***** The records

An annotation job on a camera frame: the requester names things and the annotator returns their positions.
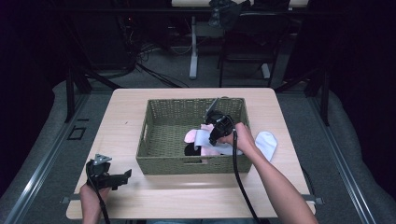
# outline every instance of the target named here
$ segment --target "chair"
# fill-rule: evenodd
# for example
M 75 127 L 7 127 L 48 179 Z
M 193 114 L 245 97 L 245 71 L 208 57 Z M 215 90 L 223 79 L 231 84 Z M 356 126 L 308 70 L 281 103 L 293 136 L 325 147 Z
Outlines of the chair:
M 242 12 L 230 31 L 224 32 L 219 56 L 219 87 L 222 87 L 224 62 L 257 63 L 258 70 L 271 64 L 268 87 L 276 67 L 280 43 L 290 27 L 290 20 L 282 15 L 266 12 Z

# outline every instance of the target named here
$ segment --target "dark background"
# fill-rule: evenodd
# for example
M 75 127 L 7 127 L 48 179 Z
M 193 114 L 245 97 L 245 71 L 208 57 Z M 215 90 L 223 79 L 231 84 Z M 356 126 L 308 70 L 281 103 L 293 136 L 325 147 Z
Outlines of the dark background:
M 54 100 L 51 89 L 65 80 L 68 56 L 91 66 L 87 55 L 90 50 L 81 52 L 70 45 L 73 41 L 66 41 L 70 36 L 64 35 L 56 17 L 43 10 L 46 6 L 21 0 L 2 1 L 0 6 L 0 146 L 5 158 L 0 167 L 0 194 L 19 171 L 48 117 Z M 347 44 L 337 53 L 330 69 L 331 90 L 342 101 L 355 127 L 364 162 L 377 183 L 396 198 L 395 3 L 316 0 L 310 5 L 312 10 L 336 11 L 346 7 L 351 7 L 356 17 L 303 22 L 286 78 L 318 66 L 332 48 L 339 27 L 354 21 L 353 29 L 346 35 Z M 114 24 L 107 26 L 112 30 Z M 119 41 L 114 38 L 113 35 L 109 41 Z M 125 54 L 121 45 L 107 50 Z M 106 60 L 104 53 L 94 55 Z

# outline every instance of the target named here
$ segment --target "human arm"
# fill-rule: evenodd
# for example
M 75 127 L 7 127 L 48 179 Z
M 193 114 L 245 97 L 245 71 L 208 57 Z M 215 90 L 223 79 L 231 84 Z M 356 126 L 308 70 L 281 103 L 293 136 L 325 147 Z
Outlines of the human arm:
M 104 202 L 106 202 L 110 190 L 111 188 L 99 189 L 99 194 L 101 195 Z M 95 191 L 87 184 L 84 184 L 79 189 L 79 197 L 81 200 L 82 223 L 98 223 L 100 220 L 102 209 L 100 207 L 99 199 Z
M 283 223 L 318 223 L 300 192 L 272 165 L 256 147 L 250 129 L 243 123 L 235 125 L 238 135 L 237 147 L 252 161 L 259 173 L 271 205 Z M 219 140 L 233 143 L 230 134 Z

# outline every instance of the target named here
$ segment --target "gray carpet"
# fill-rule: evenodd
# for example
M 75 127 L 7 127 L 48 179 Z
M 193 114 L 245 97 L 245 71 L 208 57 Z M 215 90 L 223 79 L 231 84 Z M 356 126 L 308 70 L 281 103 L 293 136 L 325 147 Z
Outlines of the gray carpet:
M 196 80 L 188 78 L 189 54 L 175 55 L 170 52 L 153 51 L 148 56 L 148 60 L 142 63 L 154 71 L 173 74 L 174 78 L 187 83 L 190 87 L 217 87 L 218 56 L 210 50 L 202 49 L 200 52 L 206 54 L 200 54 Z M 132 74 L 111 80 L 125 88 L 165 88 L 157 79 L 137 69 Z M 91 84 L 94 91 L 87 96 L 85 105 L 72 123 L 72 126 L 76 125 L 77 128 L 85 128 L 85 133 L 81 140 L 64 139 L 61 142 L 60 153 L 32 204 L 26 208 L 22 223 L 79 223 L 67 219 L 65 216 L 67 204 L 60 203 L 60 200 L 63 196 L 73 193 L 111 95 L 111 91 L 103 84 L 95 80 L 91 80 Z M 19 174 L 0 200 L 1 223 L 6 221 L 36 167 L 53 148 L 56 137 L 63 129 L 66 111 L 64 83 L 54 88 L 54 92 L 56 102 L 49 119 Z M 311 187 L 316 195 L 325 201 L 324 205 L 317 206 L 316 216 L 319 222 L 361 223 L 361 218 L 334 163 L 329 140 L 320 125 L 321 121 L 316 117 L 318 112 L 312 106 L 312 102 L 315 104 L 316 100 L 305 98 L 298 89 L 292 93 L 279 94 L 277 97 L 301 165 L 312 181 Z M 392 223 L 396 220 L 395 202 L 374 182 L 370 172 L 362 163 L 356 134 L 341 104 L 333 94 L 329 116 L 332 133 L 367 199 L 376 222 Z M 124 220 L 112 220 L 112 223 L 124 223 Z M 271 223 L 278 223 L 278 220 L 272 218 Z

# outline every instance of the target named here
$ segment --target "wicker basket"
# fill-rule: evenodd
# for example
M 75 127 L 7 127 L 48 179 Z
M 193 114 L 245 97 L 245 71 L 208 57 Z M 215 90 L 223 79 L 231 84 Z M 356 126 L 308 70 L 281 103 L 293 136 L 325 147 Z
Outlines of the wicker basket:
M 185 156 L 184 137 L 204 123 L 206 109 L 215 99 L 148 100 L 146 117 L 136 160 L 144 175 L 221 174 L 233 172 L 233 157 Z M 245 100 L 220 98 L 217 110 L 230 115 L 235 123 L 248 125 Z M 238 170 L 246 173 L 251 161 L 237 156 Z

**********

Try it
Each line in the records above that contains the word "segment" must be copied.

Problem solution
$ segment --target "chair"
$ segment --target "dark background"
$ segment --target "human arm"
$ segment --target "gray carpet"
$ segment --target "wicker basket"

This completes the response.